The Spanish explorer Álvaro de Mendaña de Neyra (1541-1595) discovered the Solomon and Marquesas Islands. The journeys of Mendaña and his associates in search of new conquests in the south ended the Spanish phase of the Age of Discovery.
Born in Zaragoza, Álvaro de Mendaña de Neyra was the nephew of a viceroy of Peru. Mendaña was in charge of an expedition in the South Pacific that sailed from Callao, Peru, at the end of 1567. With him went Pedro Sarmiento de Gamboa, an adventurer whose campaign for the conquest of the mythical southern continent (also called Terra Australis, although he had no precise relationship with present-day Australia) produced this expedition.
Behind the mission lie generations of European speculation and dreams. Ptolemy’s Geography, rediscovered by Europeans in the 15th century, had indicated the existence of a vast southern land mass. Attracting explorers across the Atlantic was the vision of the lost continent, or island of Atlantis. And once they reached the New World, they continued to be drawn to the story of the Golden One, El Dorado. Now these visions have been reactivated by Peruvian legends. Sarmiento, author of the Historía de los Incas, tapped into his Indian sources for information on Pacific exploration. Among the myths there is the story of the Inca navigator Paullu Tupac Yupanqui, whose 9 months journey south had brought him unimaginable riches. Their lust for these same rewards is the basis of Mendaña and Sarmiento’s journey.
With their two ships the explorers passed, but did not land on the Ellice Islands; but in 1568 they discovered Santa Isabella at Solomon. From there they continued towards Guadalcanal, Malaita and San Cristobal, where the attempt to find a settlement was unsuccessful. The Spanish massacres of islanders caused bloody reprisals; the Spanish hunger for gold was not satisfied. In the summer of 1568 Mendaña began its year-long return trip to Peru.

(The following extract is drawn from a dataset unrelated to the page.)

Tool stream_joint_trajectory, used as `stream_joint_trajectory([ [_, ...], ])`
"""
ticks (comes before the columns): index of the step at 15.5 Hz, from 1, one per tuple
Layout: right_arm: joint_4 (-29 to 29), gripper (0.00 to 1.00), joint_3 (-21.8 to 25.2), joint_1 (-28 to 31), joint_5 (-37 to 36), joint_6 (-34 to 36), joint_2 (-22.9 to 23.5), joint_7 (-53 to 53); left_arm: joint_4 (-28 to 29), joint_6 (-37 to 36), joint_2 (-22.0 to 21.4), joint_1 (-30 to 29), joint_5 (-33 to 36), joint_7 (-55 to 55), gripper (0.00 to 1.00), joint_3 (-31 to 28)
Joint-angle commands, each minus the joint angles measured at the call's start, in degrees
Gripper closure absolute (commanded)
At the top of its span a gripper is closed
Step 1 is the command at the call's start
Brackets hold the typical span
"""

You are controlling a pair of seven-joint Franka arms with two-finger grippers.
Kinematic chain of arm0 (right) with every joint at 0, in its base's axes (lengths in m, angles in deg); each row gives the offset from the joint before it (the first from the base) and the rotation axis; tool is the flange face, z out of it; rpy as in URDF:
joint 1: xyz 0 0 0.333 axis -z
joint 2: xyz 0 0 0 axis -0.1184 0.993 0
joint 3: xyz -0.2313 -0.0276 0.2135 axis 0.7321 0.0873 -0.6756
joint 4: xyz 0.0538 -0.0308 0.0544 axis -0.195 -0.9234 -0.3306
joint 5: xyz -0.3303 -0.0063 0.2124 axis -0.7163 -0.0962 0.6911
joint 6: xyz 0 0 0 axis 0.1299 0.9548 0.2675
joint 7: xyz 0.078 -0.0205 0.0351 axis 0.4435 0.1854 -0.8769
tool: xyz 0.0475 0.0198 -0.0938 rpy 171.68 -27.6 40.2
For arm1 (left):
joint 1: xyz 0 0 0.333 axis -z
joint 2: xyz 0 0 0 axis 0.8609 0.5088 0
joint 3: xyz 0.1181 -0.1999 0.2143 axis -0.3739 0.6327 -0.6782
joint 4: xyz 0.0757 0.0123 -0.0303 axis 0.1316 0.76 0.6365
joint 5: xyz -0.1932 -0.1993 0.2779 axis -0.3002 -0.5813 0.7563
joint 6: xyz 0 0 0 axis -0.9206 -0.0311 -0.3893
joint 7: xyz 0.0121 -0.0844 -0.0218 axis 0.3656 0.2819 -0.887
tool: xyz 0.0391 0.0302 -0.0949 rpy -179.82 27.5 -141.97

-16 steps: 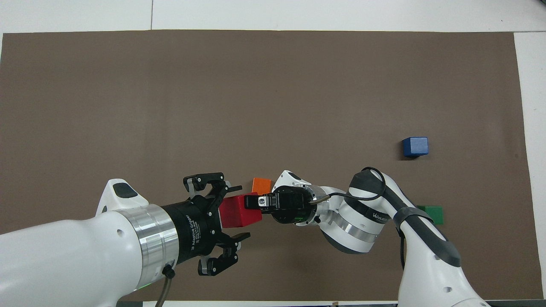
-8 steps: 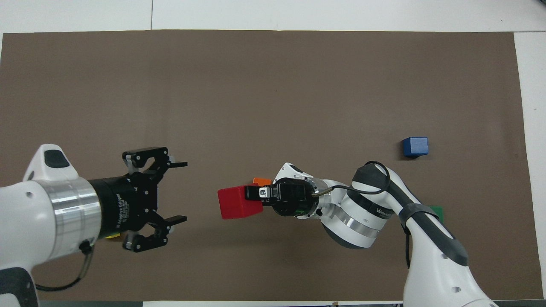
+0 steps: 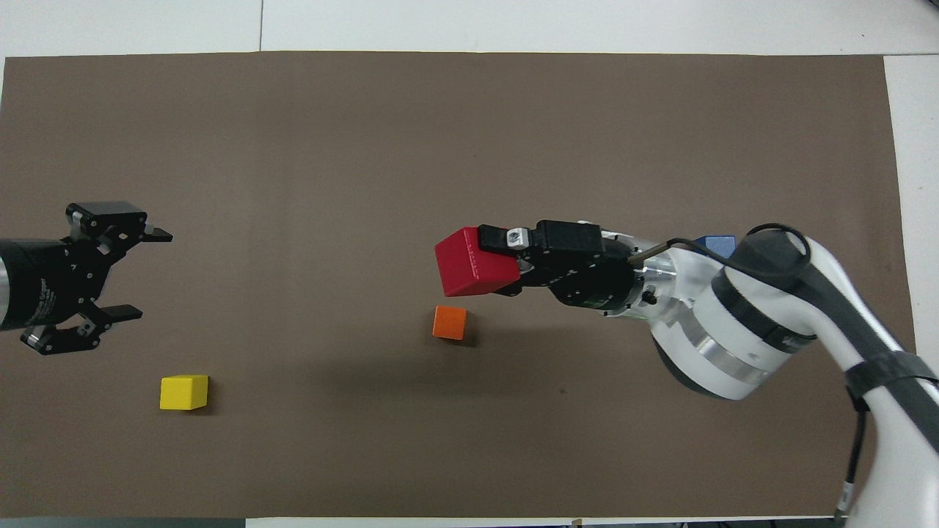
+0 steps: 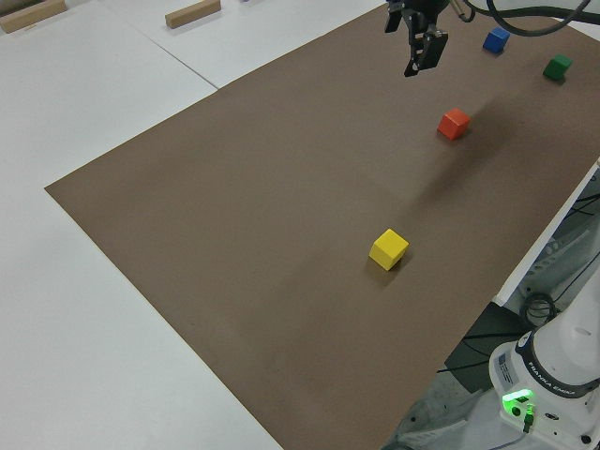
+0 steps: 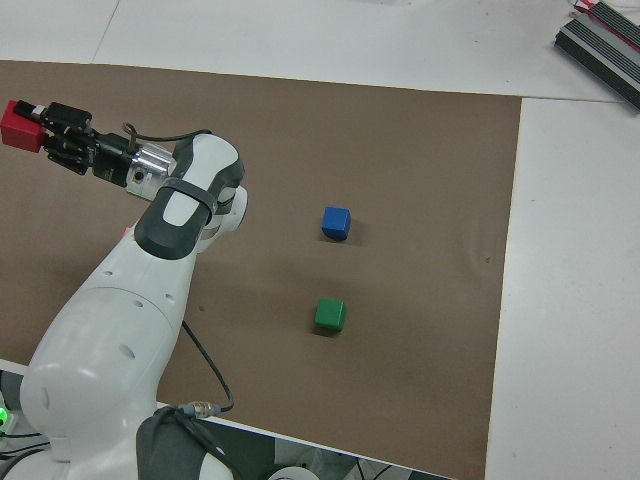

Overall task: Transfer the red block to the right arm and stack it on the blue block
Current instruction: 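Carry the red cube with the right gripper over the blue cube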

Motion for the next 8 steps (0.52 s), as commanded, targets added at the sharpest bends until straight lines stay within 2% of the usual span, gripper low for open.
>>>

Mendaña hoped to return to the Solomons. But Spain, now diverted by its long naval war with England, was concerned with maintaining existing conquests rather than acquiring new possessions for sea wolves like Sir Francis Drake to plunder. So it was only in April 1595 that Mendaña was able to leave again, this time with four ships and a complement that included women destined to become wives of future settlers.
The small fleet reached Magdalena in the Marquises (named after the Marquis of Cañete, then Peruvian viceroy) in July 1595. The Polynesian inhabitants were admired and murdered. The journey then continued to its most extreme limit, the island of Santa Cruz, which is still far from the destination of Mendaña. There the expedition, torn by internal dissent and reduced by disease and war with the islanders, began to fall apart. Mendaña himself died in mid-November. The survivors were taken to the Philippines by the Portuguese pilot Pedro Fernandés de Quirós (who later discovered the New Hebrides). Mendaña’s failure to reconfirm his original discovery meant that the Solomons were permanently lost to Spain. They were only rediscovered in the 18th century by the English explorer Captain James Cook.
More information about Álvaro de Mendaña de Neyra
For information on Mendaña, the exploration of the Pacific, and the Spanish Pacific see J. C. Beaglehole, The exploration of the Pacific (1934; 3d ed. 1966); William Lytle Schurz, The Galleon of Manila (1939); and Boies Penrose, Travels and discoveries in the Renaissance: 1420-1620 (1952).